Five percent is what we want.
Five percent is what we want.
Five percent is what we want.
And we want it one for all.

Our students need to learn
What teachers really earn;
If knowledge shines prosperity,
Why so much dim austerity?

Five percent is what we want.
Five percent and don’t you stall.
Five percent is what we want.
And we want it one for all.

It appears that the Chancellor Timothy White is no longer refractory, but is willing to concede that the CFA has a valid point to make about the salary paid to both tenure-track and adjunct faculty. I applaud the negotiating team of the CFA for being steadfast in their determination to stand up for economic equity on behalf of the CSU’s faculty.

Onward!

Ground Level Conditions

The Imminent Faculty Strike at California State University

Sunday, February 21, 2016

THE IMMINENT FACULTY STRIKE AT CALIFORNIA STATE UNIVERSITY

The California Faculty Association (CFA) has authorized a strike for mid-April by all those who teach in the California State University system. I, for one, am not eager to strike, but I see no other choice. The Chancellor and the Board of Trustees have not only refused to negotiate in good faith, but do not have the courage to admit the financial facts of living and working in California: their offer of a two percent raise is essentially a pay cut that keeps CSU tenure-track faculty and lecturers at the very bottom of their profession in terms of take-home remuneration. After a decade of utterly stagnant income, California State University professors deserve a minimum raise of five percent.

The dispute concerning the percentage of the next pay raise is merely a short-term disagreement, however. No matter how the current contract plays out, both Chancellor White and the CSU Faculty agree that somewhere down the line another major statewide or national economic catastrophe will occur. The last time a precipitous shortfall in funding the CSU happened, the CSU Board of Trustees asked the faculty to accept a furlough that amounted to a ten percent pay cut. The faculty, in a state-wide vote, affirmed that furlough by only a modest margin. The close vote reflected the faculty’s distrust of CSU’s administrative bureaucracy, and it has turned out that the suspicions of those who voted “no” were fully justified.

Does Chancellor White really think faculty will vote for another furlough? Only six percent of faculty voted not to strike this spring. I doubt even that small fraction of the faculty will accept a concession involving any future furlough; since the faculty’s consent is required to bring about a furlough, the Chancellor will then be forced to let go of lecturers, and there will not be enough teachers for the classes that students need. What then, Chancellor White? This upcoming strike will probably last no more than five days. The problem of educating students for an entire academic year without a furlough to prop up the budget will be a far, far more daunting challenge. To their considerable chagrin, Chancellor White and the CSU Board of Trustees will discover the consequences of burning their economic bridges with professional aplomb back in 2016.

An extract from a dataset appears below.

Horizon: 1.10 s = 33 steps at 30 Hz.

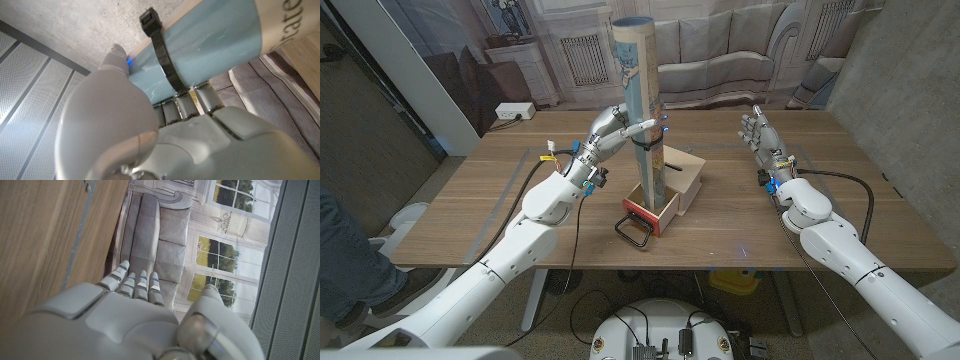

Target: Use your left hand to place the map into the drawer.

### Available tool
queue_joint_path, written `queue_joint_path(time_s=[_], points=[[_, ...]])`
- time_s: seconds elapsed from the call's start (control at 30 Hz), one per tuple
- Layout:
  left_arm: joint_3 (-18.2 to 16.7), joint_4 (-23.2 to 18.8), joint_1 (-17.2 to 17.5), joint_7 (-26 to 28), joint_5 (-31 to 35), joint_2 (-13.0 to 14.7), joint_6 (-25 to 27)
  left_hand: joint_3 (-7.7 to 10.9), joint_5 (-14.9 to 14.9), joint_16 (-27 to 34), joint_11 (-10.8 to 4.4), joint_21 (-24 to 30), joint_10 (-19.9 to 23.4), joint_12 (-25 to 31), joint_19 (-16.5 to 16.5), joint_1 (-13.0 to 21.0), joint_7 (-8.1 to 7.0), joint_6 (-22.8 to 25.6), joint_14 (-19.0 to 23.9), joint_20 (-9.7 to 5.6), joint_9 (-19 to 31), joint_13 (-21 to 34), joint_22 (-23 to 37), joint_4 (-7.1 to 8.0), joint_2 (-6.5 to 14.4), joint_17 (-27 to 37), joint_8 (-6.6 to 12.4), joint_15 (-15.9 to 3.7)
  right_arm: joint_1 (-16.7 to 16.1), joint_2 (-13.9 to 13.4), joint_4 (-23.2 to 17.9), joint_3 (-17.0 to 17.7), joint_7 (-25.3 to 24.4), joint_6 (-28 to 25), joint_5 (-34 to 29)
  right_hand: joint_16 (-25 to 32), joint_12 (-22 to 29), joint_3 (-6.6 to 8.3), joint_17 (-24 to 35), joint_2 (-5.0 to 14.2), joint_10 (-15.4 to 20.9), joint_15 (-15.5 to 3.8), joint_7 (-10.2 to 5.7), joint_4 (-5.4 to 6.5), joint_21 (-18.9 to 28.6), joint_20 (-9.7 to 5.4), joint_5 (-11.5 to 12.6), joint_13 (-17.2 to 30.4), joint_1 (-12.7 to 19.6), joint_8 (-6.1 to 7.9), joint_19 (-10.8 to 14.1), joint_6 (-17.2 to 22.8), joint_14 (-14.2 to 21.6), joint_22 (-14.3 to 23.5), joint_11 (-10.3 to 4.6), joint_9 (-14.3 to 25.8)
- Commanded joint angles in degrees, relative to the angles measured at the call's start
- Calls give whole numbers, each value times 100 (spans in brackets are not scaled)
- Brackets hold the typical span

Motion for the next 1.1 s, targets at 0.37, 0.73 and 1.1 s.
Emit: queue_joint_path(time_s=[0.37,0.73,1.1], points=[[19,39,-78,-157,-59,65,74,-361,25,-2,58,-241,-955,-7,-545,-650,31,-999,-813,316,-26,-74,12,201,-343,-12,-72,263,-34,48,-1,3,-49,39,-27,-11,8,9,20,33,30,28,6,-22,-18,-85,-7,12,27,-12,60,5,34,8,4,16],[32,40,-68,-221,-45,99,60,-498,95,-6,96,-340,-1696,1,-1094,-862,28,-1788,-1518,621,-50,-113,21,278,-410,-9,-86,485,-103,33,-48,26,-72,62,-31,-12,12,8,19,35,41,29,5,-28,-21,-83,-7,12,30,-9,62,12,36,8,4,16],[11,-46,18,-172,-11,144,52,-599,134,-14,182,-361,-2173,-1,-1424,-1023,78,-2257,-1906,765,-64,-131,23,342,-455,-7,-92,654,-188,13,-135,57,-105,81,-40,-13,13,6,19,38,46,28,8,-32,-23,-83,-7,12,31,-10,64,10,34,9,4,16]])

Penny wise, and pound foolish, describes the Chancellor’s long-term strategy. If Chancellor White wants all of us to make sacrifices when the next crisis occurs, it might be a good idea for him to make at least a token gesture of acknowledgement for sacrifices made in the past. Memory, though, has no gratitude.

We who do the work of educating the students are determined to be treated in a fair manner. The pursuit of happiness is the yearning for knowledge, which in turn is the engine of wealth. Let all workers, including teachers, be requited with the rewards of that knowledge.